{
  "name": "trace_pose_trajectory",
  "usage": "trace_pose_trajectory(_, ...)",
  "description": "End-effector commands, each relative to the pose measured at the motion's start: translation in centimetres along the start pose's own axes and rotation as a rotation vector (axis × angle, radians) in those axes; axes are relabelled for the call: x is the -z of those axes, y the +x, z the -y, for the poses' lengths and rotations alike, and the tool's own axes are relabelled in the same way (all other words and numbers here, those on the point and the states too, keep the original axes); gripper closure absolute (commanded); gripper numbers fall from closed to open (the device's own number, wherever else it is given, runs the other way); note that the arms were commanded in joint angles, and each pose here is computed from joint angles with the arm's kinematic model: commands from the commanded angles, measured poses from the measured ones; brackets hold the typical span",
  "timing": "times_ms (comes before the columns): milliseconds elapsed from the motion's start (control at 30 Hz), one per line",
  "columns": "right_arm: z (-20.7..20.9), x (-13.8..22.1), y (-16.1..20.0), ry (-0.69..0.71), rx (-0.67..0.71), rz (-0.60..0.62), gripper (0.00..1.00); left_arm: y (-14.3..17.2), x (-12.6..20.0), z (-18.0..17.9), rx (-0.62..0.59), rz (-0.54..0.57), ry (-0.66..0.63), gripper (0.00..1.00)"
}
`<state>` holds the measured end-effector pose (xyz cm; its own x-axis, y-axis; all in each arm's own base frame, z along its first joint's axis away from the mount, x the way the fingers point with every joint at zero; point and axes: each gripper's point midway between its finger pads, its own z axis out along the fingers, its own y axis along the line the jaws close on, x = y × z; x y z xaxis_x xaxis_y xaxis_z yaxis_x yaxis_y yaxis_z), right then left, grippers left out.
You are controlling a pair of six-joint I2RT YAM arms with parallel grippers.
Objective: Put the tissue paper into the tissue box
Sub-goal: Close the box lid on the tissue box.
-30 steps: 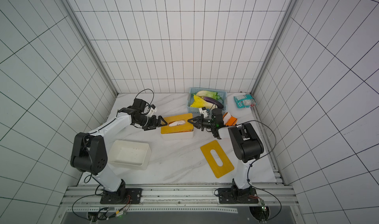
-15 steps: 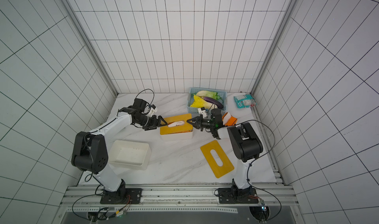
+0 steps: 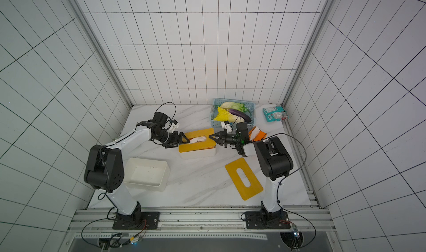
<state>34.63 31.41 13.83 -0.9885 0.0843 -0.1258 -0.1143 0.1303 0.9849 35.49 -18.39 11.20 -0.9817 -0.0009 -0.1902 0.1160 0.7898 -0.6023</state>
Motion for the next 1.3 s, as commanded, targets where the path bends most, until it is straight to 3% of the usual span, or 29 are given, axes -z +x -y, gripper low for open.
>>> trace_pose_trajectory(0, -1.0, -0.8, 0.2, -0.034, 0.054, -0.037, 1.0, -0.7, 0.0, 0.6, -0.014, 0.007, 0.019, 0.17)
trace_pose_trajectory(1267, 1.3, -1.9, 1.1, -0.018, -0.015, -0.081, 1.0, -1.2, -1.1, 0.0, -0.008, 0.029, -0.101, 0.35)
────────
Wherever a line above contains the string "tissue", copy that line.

Objective: Put the tissue paper into the tissue box
Sub-goal: Close the box lid on the tissue box.

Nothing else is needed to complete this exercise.